Research & Insights

By Lukas Biewald, August 2, 2013

Crowdsourcing and Machine Learning

Ever since I started CrowdFlower, people have asked me if I’m worried that advances in artificial intelligence will threaten our business model. My answer is and always has been that advances artificial intelligence actually drive increasing demand for crowdsourcing. Here’s why.

Many of the things CrowdFlower is great at are things that we would expect machine learning to be able to do. For example, there are hundreds of automated sentiment analysis and photo moderation companies – two of our most common use cases. Automation only works to a point. When it does not, marketers get back inaccurate or inconclusive data. Worse yet, application users are exposed to potentially offensive content.

When it works, machine learning is incredibly scalable, and models get better and better all the time. So it’s easy to conclude that they will one day replace crowdsourcing. When it doesn’t work, bad results impact users of those applications in bad ways. But as it turns out, the results of crowdsourced jobs can be used to train machine learning models. Humans, in effect, teach the machine models and make them better.

So, instead of replacing crowdsourcing, machine learning makes crowdsourcing more valuable. All machine learning models need training data to work well, and crowdsourcing is the perfect way to get that data. A sentiment algorithm needs to be trained on positive and negative examples to learn what words and sentences suggest positive or negative sentiment about a topic.

And the models work best if they are trained on data that looks like the data they are trying to predict. So, for example, if you are trying to model sentiment of tweets about your brand, the best data to use for your model is tweets about your brand. If you’re modeling sentiment in Japanese press releases, you would need a completely different set of training data. For the best accuracy, subtle differences can matter a lot – an algorithm trained on the sentiment of tweets in general might not work as well as an algorithm trained on tweets for a specific brand or tweets trying to understand the reaction to a press release in Japan.

Crowdsourcing makes it really easy to collect high-quality training data for exactly the model you want to build. Once you get your data, you can use a site like kaggle.com that will connect you with an expert who can build a great model for your specific needs. As your accuracy needs grow, you can easily collect more data and improve your model. Many of the best models in use today are iterated continually to continue improvement.

Anyone can now use a platform like CrowdFlower to collect data, and a platform like Kaggle to build a model, meaning that a non-technical person can now build a machine learning application for a few thousand dollars that is likely to be better than even the most sophicticated off-the-shelf algorithm.

If you really want to get fancy, modern machine learning algorithms can often estimate their own confidence in the accuracy of their predictions.
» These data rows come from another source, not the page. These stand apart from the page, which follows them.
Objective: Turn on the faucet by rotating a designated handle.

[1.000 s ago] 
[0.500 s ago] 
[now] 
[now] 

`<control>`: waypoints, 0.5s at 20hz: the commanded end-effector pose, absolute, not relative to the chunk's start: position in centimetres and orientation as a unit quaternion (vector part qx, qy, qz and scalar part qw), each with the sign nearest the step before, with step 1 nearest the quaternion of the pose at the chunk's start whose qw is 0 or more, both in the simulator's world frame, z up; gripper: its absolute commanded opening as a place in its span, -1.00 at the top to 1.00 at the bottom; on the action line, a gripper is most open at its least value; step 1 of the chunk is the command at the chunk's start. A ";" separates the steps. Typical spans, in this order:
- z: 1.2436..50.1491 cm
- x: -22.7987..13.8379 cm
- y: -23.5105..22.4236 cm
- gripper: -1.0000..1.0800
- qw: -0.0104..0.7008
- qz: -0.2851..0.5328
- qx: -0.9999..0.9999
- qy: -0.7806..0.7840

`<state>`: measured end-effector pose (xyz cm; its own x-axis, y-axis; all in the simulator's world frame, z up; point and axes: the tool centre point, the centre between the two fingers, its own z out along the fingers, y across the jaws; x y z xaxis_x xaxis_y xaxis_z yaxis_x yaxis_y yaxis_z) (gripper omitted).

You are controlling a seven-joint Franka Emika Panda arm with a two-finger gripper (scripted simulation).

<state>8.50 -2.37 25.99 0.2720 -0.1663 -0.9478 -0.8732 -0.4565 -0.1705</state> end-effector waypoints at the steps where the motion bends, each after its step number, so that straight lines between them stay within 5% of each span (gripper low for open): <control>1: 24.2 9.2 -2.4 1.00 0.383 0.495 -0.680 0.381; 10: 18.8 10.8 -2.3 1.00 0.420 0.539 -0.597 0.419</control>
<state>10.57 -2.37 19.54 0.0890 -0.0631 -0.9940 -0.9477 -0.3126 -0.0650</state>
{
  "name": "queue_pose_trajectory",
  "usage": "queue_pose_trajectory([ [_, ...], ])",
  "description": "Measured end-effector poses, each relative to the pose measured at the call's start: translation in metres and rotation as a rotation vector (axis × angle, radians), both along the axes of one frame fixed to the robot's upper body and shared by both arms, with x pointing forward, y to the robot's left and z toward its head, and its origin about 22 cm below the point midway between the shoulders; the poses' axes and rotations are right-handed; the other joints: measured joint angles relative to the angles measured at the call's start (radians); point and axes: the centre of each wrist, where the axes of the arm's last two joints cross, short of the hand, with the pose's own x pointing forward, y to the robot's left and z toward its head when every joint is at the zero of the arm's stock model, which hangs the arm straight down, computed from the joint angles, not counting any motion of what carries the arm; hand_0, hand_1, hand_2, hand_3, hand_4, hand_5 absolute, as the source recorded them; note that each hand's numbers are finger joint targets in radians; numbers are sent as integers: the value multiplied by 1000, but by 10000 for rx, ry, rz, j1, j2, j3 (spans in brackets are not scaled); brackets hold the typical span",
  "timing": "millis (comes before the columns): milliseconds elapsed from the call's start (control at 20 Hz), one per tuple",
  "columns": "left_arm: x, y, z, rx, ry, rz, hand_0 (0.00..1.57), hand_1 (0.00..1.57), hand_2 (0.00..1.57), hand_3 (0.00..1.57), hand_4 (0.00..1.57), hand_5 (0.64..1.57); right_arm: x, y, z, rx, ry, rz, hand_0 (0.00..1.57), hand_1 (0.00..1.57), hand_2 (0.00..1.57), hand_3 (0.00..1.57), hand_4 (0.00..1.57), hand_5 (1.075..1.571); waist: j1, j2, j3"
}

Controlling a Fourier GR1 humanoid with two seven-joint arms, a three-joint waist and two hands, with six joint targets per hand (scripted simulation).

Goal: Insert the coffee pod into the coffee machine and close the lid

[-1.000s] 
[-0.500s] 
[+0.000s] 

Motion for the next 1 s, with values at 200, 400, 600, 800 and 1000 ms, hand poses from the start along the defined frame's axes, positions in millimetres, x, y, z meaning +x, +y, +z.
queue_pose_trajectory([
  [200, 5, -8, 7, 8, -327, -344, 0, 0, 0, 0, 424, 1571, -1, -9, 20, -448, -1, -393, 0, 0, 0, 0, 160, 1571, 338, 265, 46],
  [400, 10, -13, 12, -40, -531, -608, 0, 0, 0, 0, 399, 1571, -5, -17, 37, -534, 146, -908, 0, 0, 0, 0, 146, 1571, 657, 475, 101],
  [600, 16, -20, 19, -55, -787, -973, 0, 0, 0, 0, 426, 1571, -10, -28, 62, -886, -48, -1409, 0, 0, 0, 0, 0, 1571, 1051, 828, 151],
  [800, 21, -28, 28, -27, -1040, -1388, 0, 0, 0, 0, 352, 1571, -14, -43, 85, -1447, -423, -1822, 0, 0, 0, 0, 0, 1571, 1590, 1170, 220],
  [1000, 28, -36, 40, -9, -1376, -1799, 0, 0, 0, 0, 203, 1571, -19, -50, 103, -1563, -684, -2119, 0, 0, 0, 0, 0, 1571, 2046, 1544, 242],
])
When the model’s self-reported accuracy is below a certain threshold, you can automatically have the crowd collect the data. The data that the crowd collects can be used for your application and also fed back into the algorithm to improve it. This process is called Active Learning and is known to work really well. (There is a good primer here from our friend Panos Ipierotis, and some deeper stuff from Robert Munro here.)

I’m excited to see an explosion of extremely domain-specific machine learning applications.